▸ Try it: Omit the images and output every line of the data below exactly.

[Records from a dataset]
>>>

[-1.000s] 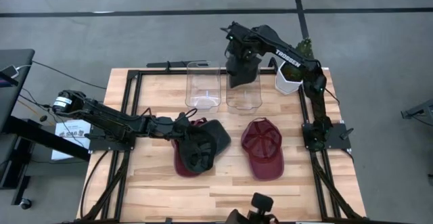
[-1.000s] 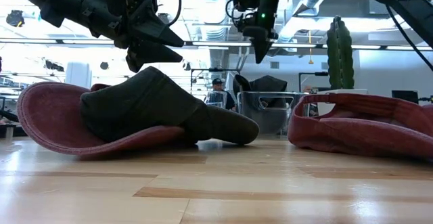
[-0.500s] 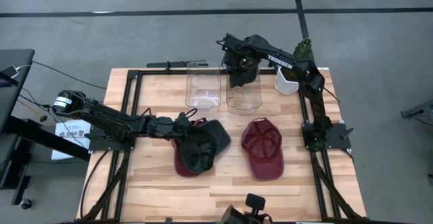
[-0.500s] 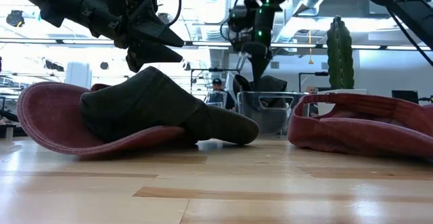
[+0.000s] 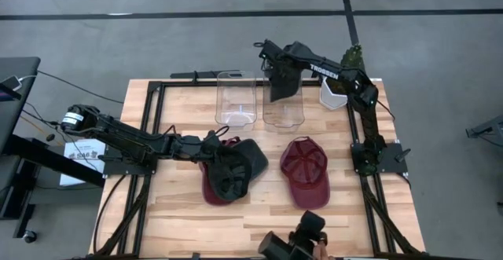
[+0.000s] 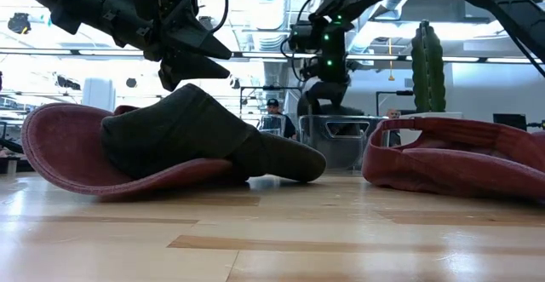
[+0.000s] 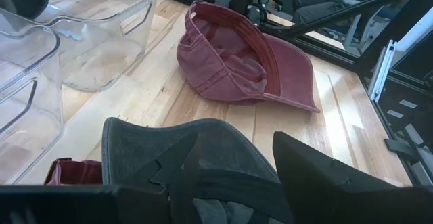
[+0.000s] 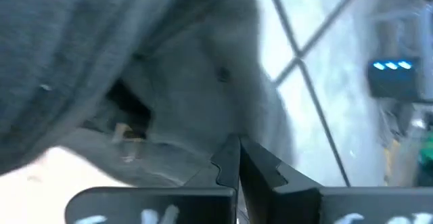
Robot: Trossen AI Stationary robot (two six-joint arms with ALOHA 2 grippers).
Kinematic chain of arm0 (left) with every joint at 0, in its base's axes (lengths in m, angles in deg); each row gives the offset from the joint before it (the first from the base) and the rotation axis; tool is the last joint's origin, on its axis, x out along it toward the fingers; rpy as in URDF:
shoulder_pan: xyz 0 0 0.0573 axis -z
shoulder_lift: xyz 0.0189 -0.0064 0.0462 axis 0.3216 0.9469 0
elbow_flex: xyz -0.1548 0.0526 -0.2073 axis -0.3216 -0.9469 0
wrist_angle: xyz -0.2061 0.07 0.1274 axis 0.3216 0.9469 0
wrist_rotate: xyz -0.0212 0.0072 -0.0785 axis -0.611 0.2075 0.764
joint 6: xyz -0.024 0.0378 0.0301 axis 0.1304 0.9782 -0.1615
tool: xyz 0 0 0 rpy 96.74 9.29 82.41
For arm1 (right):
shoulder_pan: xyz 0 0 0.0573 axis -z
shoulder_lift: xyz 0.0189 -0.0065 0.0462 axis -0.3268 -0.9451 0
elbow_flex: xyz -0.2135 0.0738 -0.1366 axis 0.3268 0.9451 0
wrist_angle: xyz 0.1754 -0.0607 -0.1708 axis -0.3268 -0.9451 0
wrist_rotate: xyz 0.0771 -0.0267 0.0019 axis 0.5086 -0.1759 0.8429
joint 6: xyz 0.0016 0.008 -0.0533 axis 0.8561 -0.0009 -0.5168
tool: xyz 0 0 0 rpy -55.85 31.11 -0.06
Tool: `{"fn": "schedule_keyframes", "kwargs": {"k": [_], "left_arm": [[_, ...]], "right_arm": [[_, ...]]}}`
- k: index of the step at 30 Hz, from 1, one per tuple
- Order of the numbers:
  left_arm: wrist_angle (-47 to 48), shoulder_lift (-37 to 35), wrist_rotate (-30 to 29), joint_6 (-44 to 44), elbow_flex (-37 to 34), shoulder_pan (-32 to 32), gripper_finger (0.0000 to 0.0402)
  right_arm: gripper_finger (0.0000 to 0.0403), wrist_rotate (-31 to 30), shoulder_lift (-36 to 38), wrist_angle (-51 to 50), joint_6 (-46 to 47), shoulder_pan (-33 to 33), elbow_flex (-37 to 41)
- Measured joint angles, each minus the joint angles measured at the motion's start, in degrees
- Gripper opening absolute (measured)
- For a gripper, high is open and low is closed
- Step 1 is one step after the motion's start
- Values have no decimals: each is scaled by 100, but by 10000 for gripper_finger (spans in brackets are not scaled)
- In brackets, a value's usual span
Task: Pick & Place hat
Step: Put the black cap into the right transparent bin
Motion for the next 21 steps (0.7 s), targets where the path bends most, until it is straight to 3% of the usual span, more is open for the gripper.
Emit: {"fn": "schedule_keyframes", "kwargs": {"k": [6,10,15,21], "left_arm": [[0,0,-2,0,0,0,186],[0,0,0,0,0,2,186],[0,0,0,1,0,0,186],[0,0,0,2,0,2,186]], "right_arm": [[0,-482,3,92,417,48,0],[0,-345,7,141,375,48,-38],[0,539,9,150,229,-5,-263],[0,2034,9,152,156,-40,-526]]}}
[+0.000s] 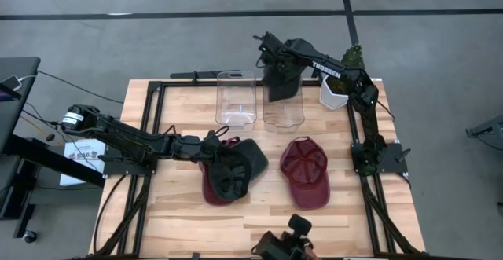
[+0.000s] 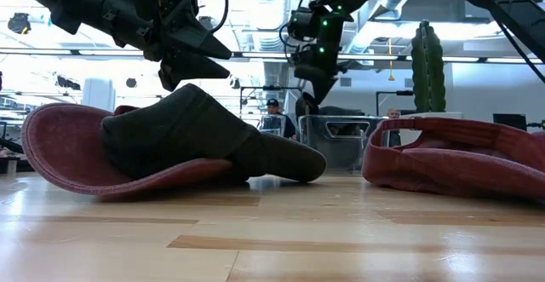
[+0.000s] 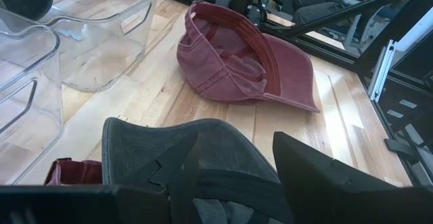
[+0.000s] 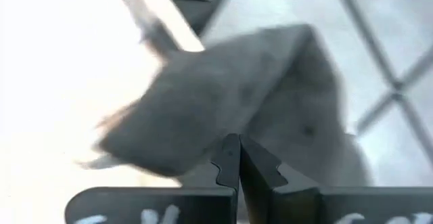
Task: Pick & Place hat
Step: Put the black cap into the right transparent bin
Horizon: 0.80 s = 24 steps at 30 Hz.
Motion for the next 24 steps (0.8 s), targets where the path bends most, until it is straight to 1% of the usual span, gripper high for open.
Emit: {"fn": "schedule_keyframes", "kwargs": {"k": [2,3,5,8,11,14,19,24], "left_arm": [[0,0,-2,0,0,0,186],[0,0,-2,0,0,0,186],[0,0,0,0,0,-1,186],[0,0,0,-1,0,-2,186],[0,0,0,0,0,0,186],[0,0,-2,0,0,-1,186],[0,0,-2,0,0,-2,186],[0,0,-2,-2,0,-2,186]], "right_arm": [[0,328,0,-2,-8,3,-18],[0,356,0,-2,-10,10,-18],[0,307,0,-11,-37,30,-18],[0,39,-2,-26,-57,69,-18],[0,51,-2,-20,-57,126,-18],[0,416,-7,-4,-55,168,-18],[0,1317,-11,33,-55,188,-18],[0,2122,-13,291,-99,144,-18]]}}
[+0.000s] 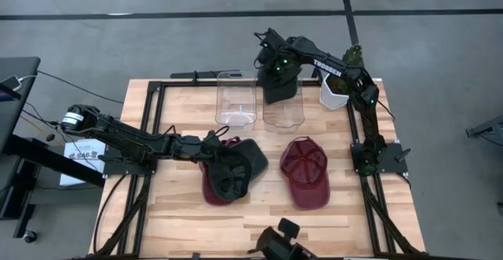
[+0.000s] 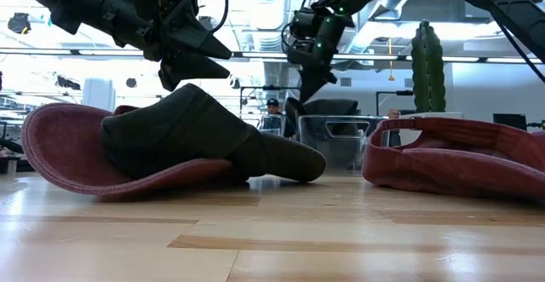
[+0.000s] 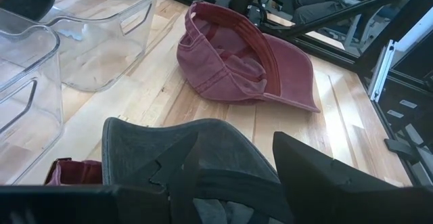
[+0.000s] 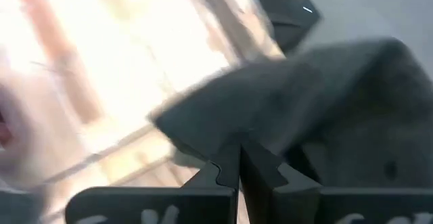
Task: Pick & Place hat
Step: Put the black cap into the right transparent bin
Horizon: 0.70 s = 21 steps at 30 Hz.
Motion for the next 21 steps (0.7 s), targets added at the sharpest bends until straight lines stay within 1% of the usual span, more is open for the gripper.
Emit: {"fn": "schedule_keyframes", "kwargs": {"k": [3,8,10,19,21], "left_arm": [[0,0,1,2,0,1,186],[0,0,2,2,-1,0,186],[0,0,1,2,0,1,186],[0,0,0,2,0,2,186],[2,0,2,2,0,2,186]], "right_arm": [[0,362,0,180,-31,-34,0],[0,294,-3,420,-46,-45,0],[0,3,-2,477,-46,-45,-2],[0,-1975,-2,473,14,-44,-2],[0,-2208,14,523,95,-56,0]]}}
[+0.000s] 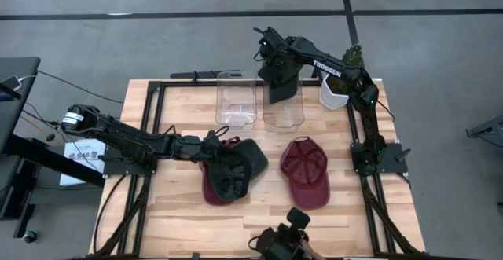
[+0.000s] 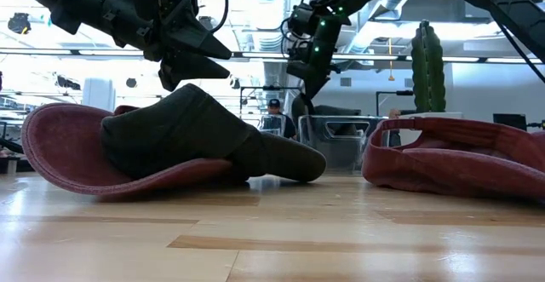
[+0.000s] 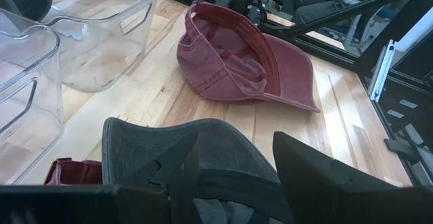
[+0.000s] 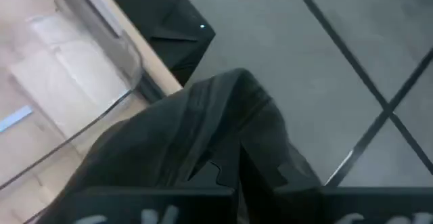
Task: Pick & Place hat
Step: Put the black cap into the right transparent bin
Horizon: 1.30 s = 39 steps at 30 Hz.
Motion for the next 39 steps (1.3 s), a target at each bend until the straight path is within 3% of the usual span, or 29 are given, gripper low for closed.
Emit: {"fn": "schedule_keyframes", "kwargs": {"k": [9,16,20,31,35,39], "left_arm": [[48,2,-2,0,0,-1,186],[114,2,1,0,0,0,186],[122,2,1,0,-2,-2,186],[125,2,0,0,-2,-2,186],[116,2,0,0,-2,-1,186],[51,2,-2,0,-2,-2,186]], "right_arm": [[0,264,724,581,55,-209,-2],[0,531,1509,1004,-10,-890,430],[0,759,2133,1923,-143,-1439,1651],[0,915,3680,5635,-242,-3087,6369],[0,914,3857,6736,-154,-3824,7255],[0,908,3772,7001,-139,-4404,7568]]}}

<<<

▸ Response:
[-1.000s] 
[-1.000s] 
[-0.500s] 
[-0.500s] 
[+0.000s] 
[+0.000s] 
[+0.000s] 
[+0.000s] 
Robot: Trossen AI Stationary robot (two six-joint arms with ALOHA 2 grippers).
Kinematic chain of arm0 (left) with every joint at 0, in its base's axes (lengths in m, angles in deg); each row gives the offset from the joint before it (the first from the base) and the rotation axis; tool is the last joint's origin, on its axis, x out along it toward the fingers; rpy as in URDF:
shoulder_pan: xyz 0 0 0.0573 axis -z
shoulder_lift: xyz 0.0189 -0.0064 0.0462 axis 0.3216 0.9469 0
elbow_flex: xyz -0.1548 0.0526 -0.2073 axis -0.3216 -0.9469 0
wrist_angle: xyz -0.2061 0.07 0.1274 axis 0.3216 0.9469 0
wrist_rotate: xyz -0.0212 0.0072 -0.0785 axis -0.611 0.2075 0.764
joint 6: xyz -0.024 0.0378 0.0301 axis 0.1304 0.9782 -0.1615
tool: xyz 0 0 0 rpy 96.74 9.29 82.41
For arm1 (right):
shoulder_pan: xyz 0 0 0.0573 axis -z
shoulder_lift: xyz 0.0189 -0.0065 0.0462 axis -0.3268 -0.9451 0
elbow_flex: xyz -0.2135 0.0738 -0.1366 axis 0.3268 0.9451 0
wrist_angle: xyz 0.1754 -0.0607 -0.1708 axis -0.3268 -0.9451 0
wrist_rotate: xyz 0.0771 -0.0267 0.0019 axis 0.5086 -0.1759 0.8429
joint 6: xyz 0.0016 0.008 -0.0533 axis 0.8561 -0.0009 -0.5168
tool: xyz 0 0 0 rpy -55.85 31.11 -0.06
Tool: `{"fn": "schedule_keyframes", "kwargs": {"k": [_], "left_arm": [[_, ...]], "right_arm": [[_, ...]]}}`
- k: index of the step at 30 Hz, from 1, one per tuple
- Order of the numbers:
  left_arm: wrist_angle (-47 to 48), shoulder_lift (-37 to 35), wrist_rotate (-30 to 29), joint_6 (-44 to 44), elbow_flex (-37 to 34), shoulder_pan (-32 to 32), gripper_finger (0.0000 to 0.0402)
  right_arm: gripper_finger (0.0000 to 0.0403), wrist_rotate (-31 to 30), shoulder_lift (-36 to 38), wrist_angle (-51 to 50), joint_6 (-46 to 47), shoulder_pan (-33 to 33), elbow_flex (-37 to 41)
- Measured joint angles, each minus the joint angles measured at the motion's start, in degrees
- Gripper opening absolute (measured)
- For a gripper, high is open and low is closed
- Step 1 is one step after the motion's start
- Values have no decimals: each is scaled by 100, but by 10000 for gripper_finger (spans in brackets are not scaled)
- In brackets, a value's usual span
Task: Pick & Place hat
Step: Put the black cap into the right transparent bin
Motion for the next 21 steps (0.7 s), targets where the path bends most, until it is straight to 3% of the usual span, more is open for the gripper.
Emit: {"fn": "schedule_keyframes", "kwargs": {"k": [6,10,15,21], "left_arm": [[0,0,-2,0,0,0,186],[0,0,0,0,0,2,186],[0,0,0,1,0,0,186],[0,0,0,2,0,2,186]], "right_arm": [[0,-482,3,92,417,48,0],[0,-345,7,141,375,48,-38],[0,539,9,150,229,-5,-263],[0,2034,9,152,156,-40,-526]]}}
[+0.000s] 
[+0.000s] 
[+0.000s] 
[+0.000s] 
Task: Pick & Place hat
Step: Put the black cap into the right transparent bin
Horizon: 0.80 s = 24 steps at 30 Hz.
Motion for the next 24 steps (0.8 s), targets where the path bends most, until it is straight to 1% of the usual span, gripper high for open.
Emit: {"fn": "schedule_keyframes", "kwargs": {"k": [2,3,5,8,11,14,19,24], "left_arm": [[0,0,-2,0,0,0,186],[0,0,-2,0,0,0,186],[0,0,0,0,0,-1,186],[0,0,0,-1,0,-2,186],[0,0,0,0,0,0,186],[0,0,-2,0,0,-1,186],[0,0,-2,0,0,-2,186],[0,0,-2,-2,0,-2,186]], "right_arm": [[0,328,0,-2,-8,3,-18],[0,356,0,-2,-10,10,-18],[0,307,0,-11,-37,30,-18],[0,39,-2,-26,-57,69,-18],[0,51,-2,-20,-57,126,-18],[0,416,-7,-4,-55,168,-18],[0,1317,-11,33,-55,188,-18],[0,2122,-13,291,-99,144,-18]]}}
[+0.000s] 
[+0.000s] 
[+0.000s] 
[+0.000s] 
Task: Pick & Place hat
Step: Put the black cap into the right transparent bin
Horizon: 0.70 s = 21 steps at 30 Hz.
Motion for the next 21 steps (0.7 s), targets added at the sharpest bends until straight lines stay within 1% of the usual span, more is open for the gripper.
Emit: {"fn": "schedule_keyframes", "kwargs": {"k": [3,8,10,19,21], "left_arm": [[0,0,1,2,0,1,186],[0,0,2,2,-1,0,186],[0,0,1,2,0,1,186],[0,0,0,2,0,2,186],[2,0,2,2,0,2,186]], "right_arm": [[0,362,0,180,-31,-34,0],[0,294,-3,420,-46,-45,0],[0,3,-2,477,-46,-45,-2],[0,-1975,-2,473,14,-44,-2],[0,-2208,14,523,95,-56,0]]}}
[+0.000s] 
[+0.000s] 
[+0.000s] 
[+0.000s] 
Task: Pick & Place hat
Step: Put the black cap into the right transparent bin
Horizon: 1.30 s = 39 steps at 30 Hz.
Motion for the next 39 steps (1.3 s), a target at each bend until the straight path is within 3% of the usual span, or 29 are given, gripper low for closed.
Emit: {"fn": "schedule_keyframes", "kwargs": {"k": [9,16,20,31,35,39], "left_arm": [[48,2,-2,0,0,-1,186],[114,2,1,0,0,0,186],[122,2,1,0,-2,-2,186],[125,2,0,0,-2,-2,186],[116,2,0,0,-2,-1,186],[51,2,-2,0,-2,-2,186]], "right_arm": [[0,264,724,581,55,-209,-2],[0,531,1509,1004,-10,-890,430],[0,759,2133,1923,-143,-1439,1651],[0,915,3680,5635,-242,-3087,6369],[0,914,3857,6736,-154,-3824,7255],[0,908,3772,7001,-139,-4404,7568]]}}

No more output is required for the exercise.